This report presents a comprehensive analysis of a Hybrid Renewable Energy System (HRES) 
integrated into the IEEE 14-bus benchmark system. The study leverages the state-of-the-art Real
Time Digital Simulator (RTDS) and Hardware-in-the-Loop (HIL) technologies at RWTH-Aachen
to test and validate advanced control strategies for integrating renewable energy sources, 
including photovoltaic (PV) panels, wind turbines, and battery energy storage systems (BESS). 
The primary objective is to optimize energy management, enhance system stability, and address 
the operational challenges posed by renewable energy variability. 

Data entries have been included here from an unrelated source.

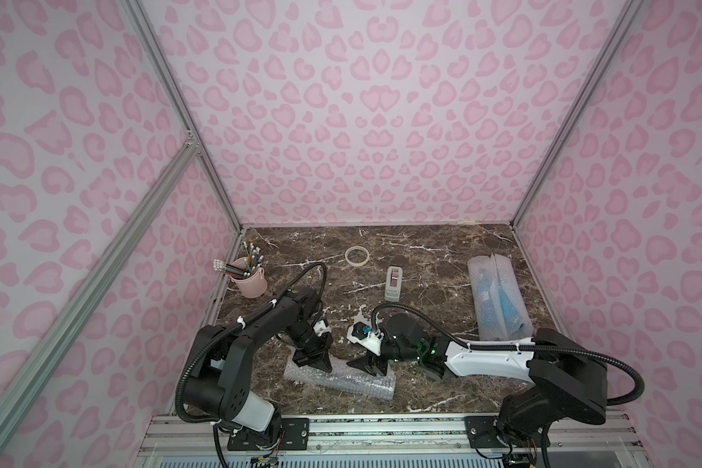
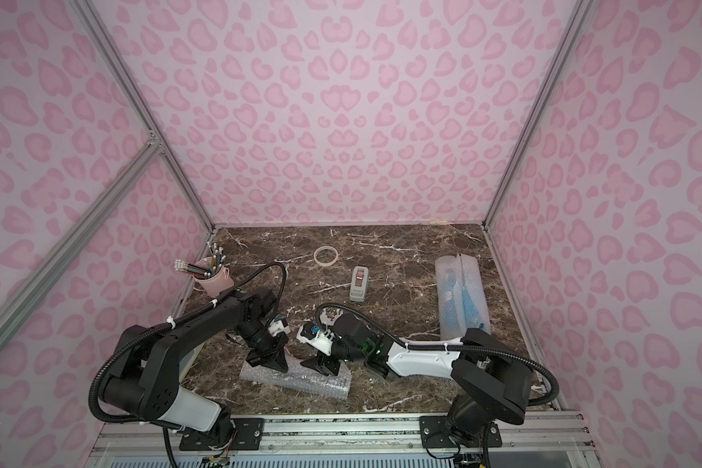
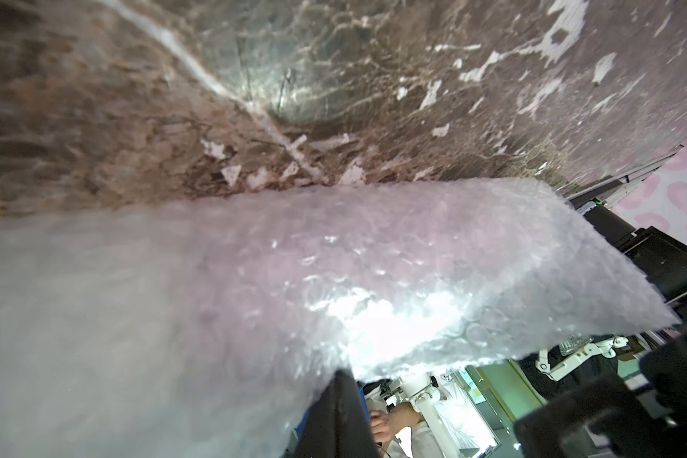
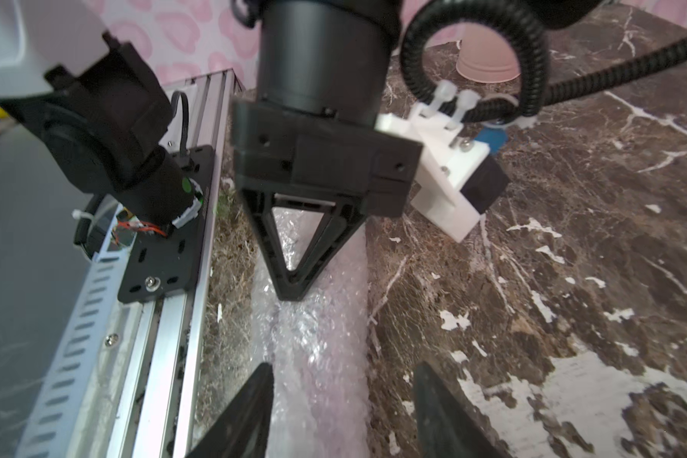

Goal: Wrap wine bottles in bubble wrap
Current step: Stick the tape on the bubble wrap.

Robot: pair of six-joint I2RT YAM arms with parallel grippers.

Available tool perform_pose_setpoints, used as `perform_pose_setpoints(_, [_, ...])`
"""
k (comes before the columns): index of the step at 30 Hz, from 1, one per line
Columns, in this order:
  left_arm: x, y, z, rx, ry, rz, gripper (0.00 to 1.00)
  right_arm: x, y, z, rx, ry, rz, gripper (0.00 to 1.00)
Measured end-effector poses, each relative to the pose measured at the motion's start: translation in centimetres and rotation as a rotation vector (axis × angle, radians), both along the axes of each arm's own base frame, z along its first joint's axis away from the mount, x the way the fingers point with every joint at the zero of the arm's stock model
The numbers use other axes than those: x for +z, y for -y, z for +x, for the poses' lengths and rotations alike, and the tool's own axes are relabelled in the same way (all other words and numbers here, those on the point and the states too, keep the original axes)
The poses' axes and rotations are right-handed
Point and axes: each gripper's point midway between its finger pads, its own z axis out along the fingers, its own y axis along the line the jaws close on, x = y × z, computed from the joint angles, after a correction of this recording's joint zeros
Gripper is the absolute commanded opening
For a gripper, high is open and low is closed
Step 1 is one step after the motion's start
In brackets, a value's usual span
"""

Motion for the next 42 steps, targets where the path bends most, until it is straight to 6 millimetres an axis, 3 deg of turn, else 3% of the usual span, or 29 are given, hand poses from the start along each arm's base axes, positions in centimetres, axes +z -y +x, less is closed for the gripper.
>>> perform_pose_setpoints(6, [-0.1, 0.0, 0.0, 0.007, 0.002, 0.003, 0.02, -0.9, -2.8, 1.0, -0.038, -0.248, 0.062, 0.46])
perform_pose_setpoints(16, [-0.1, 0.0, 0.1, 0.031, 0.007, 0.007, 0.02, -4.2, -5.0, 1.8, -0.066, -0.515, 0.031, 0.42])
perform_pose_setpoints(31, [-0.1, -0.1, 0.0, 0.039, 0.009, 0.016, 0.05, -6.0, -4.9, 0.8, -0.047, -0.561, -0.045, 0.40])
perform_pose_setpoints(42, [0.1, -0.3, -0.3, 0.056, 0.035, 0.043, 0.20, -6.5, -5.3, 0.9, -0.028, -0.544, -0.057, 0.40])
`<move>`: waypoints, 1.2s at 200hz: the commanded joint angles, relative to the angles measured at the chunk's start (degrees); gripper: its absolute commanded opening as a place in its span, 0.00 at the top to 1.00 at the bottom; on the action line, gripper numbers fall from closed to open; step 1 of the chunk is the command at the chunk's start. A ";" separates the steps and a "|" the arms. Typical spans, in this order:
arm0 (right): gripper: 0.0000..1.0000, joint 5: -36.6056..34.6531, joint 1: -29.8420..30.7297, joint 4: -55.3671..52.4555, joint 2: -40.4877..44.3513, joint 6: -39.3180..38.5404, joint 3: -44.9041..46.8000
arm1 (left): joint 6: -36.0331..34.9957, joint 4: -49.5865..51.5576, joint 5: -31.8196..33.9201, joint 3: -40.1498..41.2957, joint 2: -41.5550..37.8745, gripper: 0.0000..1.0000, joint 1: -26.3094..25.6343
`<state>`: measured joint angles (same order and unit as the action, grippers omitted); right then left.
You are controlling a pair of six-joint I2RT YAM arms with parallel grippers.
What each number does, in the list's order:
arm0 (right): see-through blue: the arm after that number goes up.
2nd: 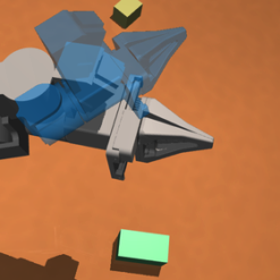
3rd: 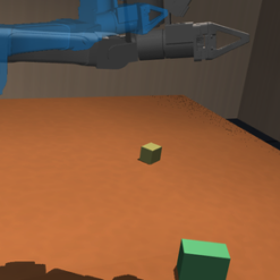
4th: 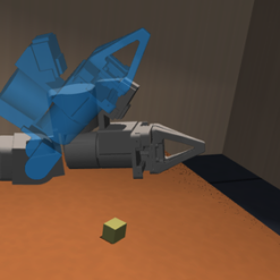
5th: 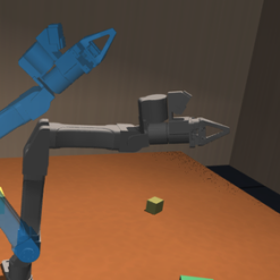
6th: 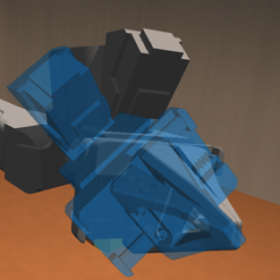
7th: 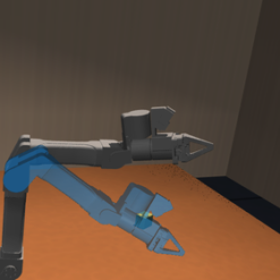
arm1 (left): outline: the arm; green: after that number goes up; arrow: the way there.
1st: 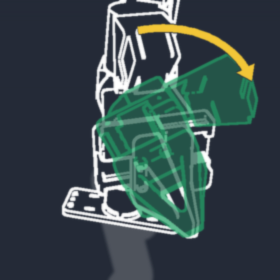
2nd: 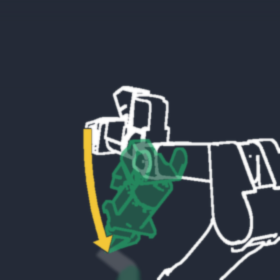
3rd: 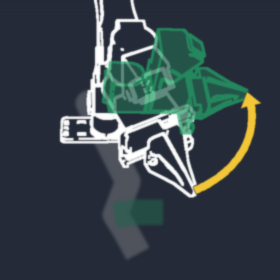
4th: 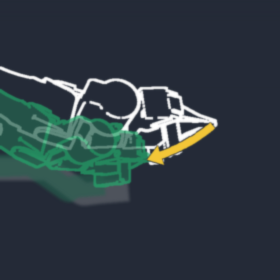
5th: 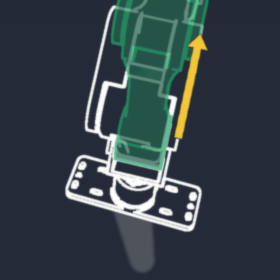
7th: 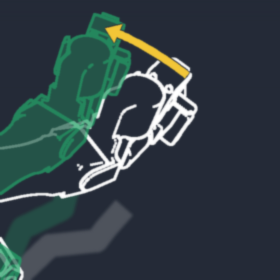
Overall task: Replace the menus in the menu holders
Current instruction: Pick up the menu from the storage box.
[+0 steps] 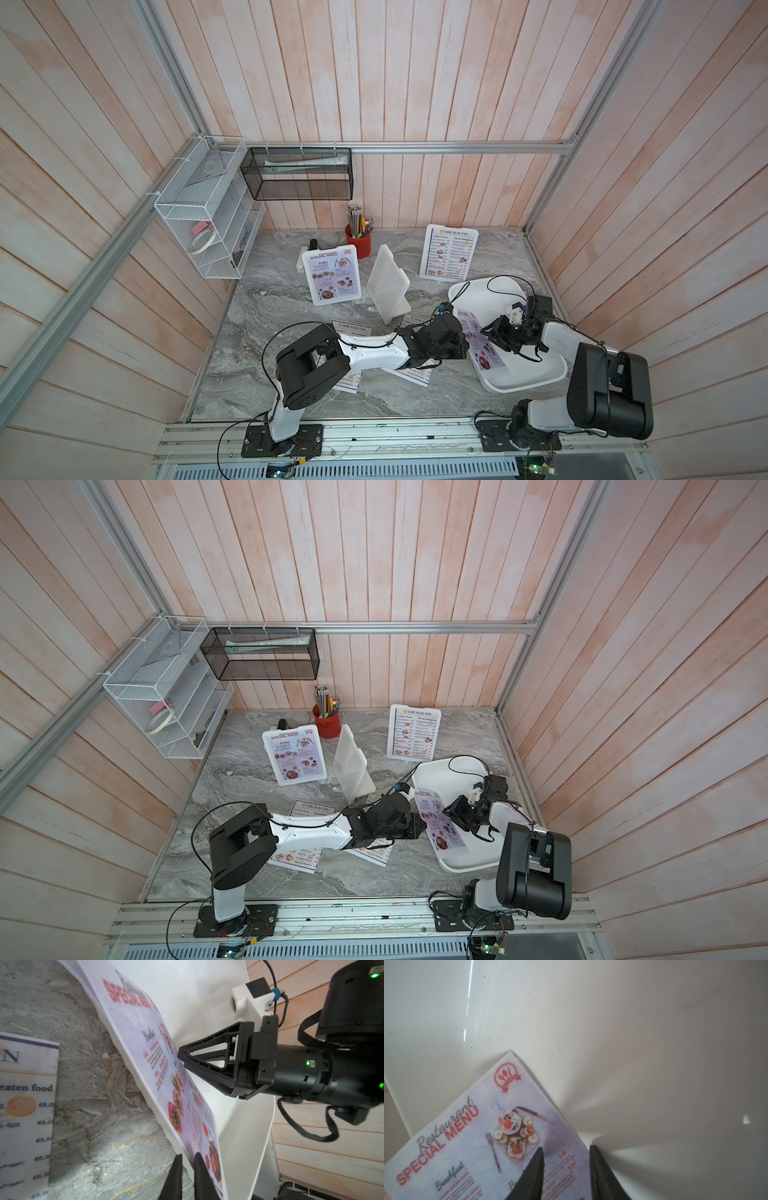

The study begins by outlining the critical environmental challenges associated with greenhouse 
gas emissions and the urgent need to transition towards sustainable energy systems. Renewable 
energy sources and hybrid microgrids are identified as pivotal solutions to these challenges. The 
state-of-the-art section reviews existing advancements in renewable energy integration, control 
strategies, and the role of power electronics in improving system efficiency. It highlights gaps such 
as the underutilization of advanced control algorithms and the need for robust validation methods. 
In the experimental phase, the IEEE 14-bus system was modeled and simulated with the 
integration of renewable energy components. The HIL setup enabled real-time interaction 
between simulated and physical systems, allowing for high-fidelity testing of control strategies. 
Results demonstrated the feasibility and effectiveness of the proposed system in maintaining 
frequency and voltage stability while optimizing energy flow across the network. Key findings 
include improved system reliability and scalability for renewable energy integration. 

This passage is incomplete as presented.